Рука баронессы дрожит, это правда, но постепенно, по мере того как она подносит ее к холсту, дрожь затихает и прекращается совсем, когда она останавливает указательный палец — нет, не на изображении себя самой много лет назад, а на фигуре принцессы де Ламбайе.
— Художникам никогда не удавалось передать ее красоту в полной мере, — произносит баронесса.
И медленно отводит руку.
— Вы правы, месье. Она была моей ближайшей подругой. Она оставалась в Париже после того, как мы, все остальные, покинули его — по той единственной причине, что королева в ней нуждалась. Вы знаете, какова была награда за ее верность.

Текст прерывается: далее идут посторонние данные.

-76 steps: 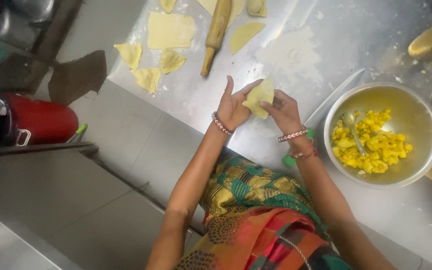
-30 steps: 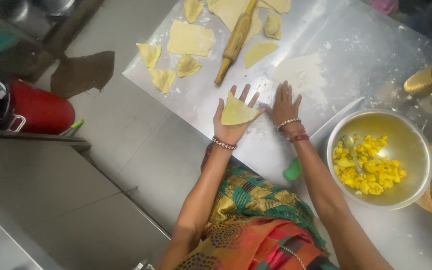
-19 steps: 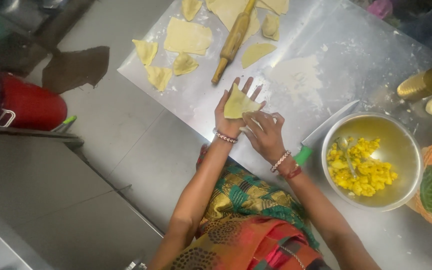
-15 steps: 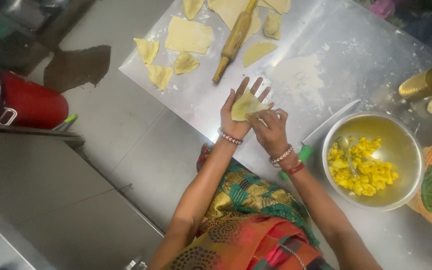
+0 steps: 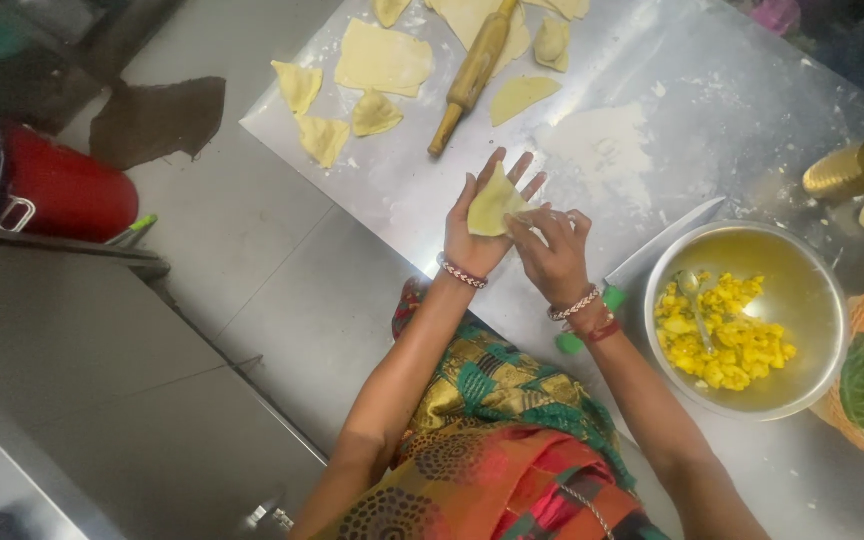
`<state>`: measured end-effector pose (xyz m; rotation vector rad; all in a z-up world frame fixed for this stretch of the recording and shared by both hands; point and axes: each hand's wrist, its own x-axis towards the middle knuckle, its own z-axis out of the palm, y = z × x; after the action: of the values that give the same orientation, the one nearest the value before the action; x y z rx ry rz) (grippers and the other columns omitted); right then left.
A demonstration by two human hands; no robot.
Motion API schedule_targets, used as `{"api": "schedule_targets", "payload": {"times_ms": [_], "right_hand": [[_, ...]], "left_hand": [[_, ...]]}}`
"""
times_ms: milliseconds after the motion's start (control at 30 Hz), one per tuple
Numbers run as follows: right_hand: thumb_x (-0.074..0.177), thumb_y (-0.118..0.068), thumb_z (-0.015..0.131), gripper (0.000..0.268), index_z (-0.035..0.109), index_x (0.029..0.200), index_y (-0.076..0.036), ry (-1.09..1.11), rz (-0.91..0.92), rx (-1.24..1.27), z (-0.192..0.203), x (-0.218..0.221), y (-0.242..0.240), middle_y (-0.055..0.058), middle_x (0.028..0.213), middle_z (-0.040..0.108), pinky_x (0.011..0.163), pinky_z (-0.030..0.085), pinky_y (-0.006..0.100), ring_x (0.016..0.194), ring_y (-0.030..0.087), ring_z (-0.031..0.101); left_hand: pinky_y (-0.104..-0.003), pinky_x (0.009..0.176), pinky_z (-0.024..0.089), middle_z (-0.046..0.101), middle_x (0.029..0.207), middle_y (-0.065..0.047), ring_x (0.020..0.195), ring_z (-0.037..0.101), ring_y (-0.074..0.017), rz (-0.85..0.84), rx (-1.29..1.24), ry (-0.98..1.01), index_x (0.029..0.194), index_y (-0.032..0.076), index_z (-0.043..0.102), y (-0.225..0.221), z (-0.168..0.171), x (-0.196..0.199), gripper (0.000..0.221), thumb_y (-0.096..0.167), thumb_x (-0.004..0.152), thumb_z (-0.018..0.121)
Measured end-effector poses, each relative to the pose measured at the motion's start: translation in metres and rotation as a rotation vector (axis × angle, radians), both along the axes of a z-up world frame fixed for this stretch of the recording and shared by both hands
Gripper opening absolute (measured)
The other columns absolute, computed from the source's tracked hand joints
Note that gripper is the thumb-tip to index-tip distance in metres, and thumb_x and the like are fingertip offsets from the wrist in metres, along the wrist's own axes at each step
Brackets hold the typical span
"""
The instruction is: The person fills cone-shaped dough wrappers with spiced potato filling from a metal bowl, pinches the open edge to seal each pastry, and sets the finished ones on the steel table. They also roll a dough ball flat with a rolling pin and shape it into a cone for more wrappers.
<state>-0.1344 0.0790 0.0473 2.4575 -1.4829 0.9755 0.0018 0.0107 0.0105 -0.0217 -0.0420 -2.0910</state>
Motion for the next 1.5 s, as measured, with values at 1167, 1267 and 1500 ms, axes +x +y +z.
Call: {"api": "schedule_targets", "payload": {"times_ms": [1167,1267,1500], "right_hand": [[0.089,-0.003,0.083,0.03,0.074,0.116,-0.013,0.04,0.056,-0.107,0.006,-0.008,0.006,0.0,0.112,0.071,0.109,0.031,0.044,0.103,0.018,0.068],[0.086,-0.006,0.086,0.034,0.075,0.117,-0.013,0.006,0.053,-0.1,0.008,-0.002,0.008,0.0,0.11,0.07,0.105,0.032,0.043,0.1,0.018,0.066],[0.08,-0.003,0.087,0.041,0.075,0.118,-0.014,-0.024,0.045,-0.131,0.006,0.0,0.014,-0.002,0.107,0.068,0.097,0.034,0.041,0.096,0.017,0.064]], "left_hand": [[-0.057,0.121,0.033,0.029,0.166,-0.019,0.15,0.033,-0.04,0.02,-0.005,0.008,0.164,0.013,0.028,0.02,0.004,0.003,0.061,0.043,0.112,0.039],[-0.056,0.12,0.035,0.029,0.166,-0.019,0.149,0.034,-0.0396,0.032,-0.026,-0.029,0.164,0.013,0.028,0.022,0.003,-0.001,0.061,0.043,0.113,0.039],[-0.053,0.119,0.035,0.029,0.167,-0.018,0.149,0.033,-0.0377,0.045,-0.03,-0.165,0.164,0.016,0.027,0.027,0.0,-0.013,0.062,0.047,0.111,0.038]]}}
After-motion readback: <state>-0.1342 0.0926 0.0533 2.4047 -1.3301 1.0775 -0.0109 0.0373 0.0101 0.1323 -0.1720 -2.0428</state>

Склонив голову и упершись взглядом в ковер, Видок бормочет:
— Ужасная история…
— Да, в ее случае толпа проявила нехарактерную тщательность. Сначала ее изнасиловали. А потом принялись рвать на куски. Голову — ее прекрасную голову — отрубили и насадили на пику. И пронесли под окном королевы в Тампле.
— Какая трагедия.
Переждав несколько мгновений, Видок опять берет след.

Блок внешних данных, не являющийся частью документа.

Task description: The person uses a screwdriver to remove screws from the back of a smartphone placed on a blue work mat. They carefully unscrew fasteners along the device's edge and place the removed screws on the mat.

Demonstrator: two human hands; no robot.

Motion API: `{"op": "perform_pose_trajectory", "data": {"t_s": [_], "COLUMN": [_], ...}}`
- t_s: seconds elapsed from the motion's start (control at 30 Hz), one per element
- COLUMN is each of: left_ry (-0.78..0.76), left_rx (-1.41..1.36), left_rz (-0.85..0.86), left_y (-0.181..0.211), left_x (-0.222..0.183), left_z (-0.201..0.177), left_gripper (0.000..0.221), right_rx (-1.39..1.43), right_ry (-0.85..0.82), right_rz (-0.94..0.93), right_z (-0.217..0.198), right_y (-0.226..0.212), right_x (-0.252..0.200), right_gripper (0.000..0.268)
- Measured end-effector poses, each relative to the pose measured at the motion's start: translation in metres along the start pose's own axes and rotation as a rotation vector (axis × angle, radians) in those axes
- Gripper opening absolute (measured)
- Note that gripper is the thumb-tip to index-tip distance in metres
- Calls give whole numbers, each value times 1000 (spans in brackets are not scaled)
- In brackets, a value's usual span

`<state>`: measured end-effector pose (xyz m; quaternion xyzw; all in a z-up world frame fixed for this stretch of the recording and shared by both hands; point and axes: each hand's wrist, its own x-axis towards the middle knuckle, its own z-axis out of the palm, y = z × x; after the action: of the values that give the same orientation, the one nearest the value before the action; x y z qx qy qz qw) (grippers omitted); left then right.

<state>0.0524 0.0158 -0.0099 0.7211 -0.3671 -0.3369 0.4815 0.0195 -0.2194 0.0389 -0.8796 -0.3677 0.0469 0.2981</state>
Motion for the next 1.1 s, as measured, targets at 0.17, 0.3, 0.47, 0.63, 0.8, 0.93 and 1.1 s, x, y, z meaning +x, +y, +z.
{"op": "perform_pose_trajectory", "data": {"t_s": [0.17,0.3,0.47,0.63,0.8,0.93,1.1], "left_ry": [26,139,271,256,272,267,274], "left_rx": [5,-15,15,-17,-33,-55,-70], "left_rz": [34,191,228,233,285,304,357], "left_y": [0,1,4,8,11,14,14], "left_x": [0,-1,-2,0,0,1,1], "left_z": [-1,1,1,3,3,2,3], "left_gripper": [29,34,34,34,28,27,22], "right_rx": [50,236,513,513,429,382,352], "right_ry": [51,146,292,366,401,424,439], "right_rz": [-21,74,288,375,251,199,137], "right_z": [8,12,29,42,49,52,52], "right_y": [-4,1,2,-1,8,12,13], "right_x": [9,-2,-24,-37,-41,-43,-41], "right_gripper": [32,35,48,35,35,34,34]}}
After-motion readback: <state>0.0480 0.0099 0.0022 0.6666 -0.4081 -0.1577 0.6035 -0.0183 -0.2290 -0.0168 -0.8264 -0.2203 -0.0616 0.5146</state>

— Насколько мне известно… я прав, утверждая, что принцесса в доме короля исполняла роль домоправительницы?
— Да.
— И потому имела возможность часто видеть королевских детей.
— Разумеется.
— А вы, в качестве ближайшей подруги принцессы…
— … видела дофина не чаще, чем любая другая придворная дама.
Хмурясь, она плотнее закутывается в шаль.
— Мне очень жаль, месье, но если вы ждете от меня подтверждения того, что в соседней комнате сидит Людовик Семнадцатый, боюсь, я не могу оказать вам это одолжение.
— Возможно, — замечает Видок, — вы окажете одолжение памяти месье Леблана.
Ее глаза едва заметно суживаются. Она подносит палец ко рту и медленно сгибает и разгибает его.
— Есть одна деталь, — произносит она. — У вашего молодого человека… я заметила, есть привычка гонять предметы ногами — мячи и тому подобное.
— Да, — соглашается Видок. — И что с того?
— Я вспомнила об этом, потому что у дофина водилась такая же привычка. Мать, случалось, журила его: «Если ты станешь так делать, Шарль, то окосеешь!» Она, конечно, и сама в это верила. Королева всегда была простодушна. — Она останавливается, сама поражаясь тому, что улыбается. — Хотя, разумеется, в такой привычке нет ничего необычного. Любой мальчик может увлекаться чем-то в этот роде.
И добавляет с нотками искреннего сожаления в голосе:
— Боюсь, больше мне нечего вам сообщить.
Она поправляет шаль, перчатки, выравнивает подол юбки. Чинно кивает нам. И направляется прямо к двери.
По крайней мере, таково ее намерение, но вдруг пышные юбки запутываются, и она начинает падать, элегантно, как красивое дерево.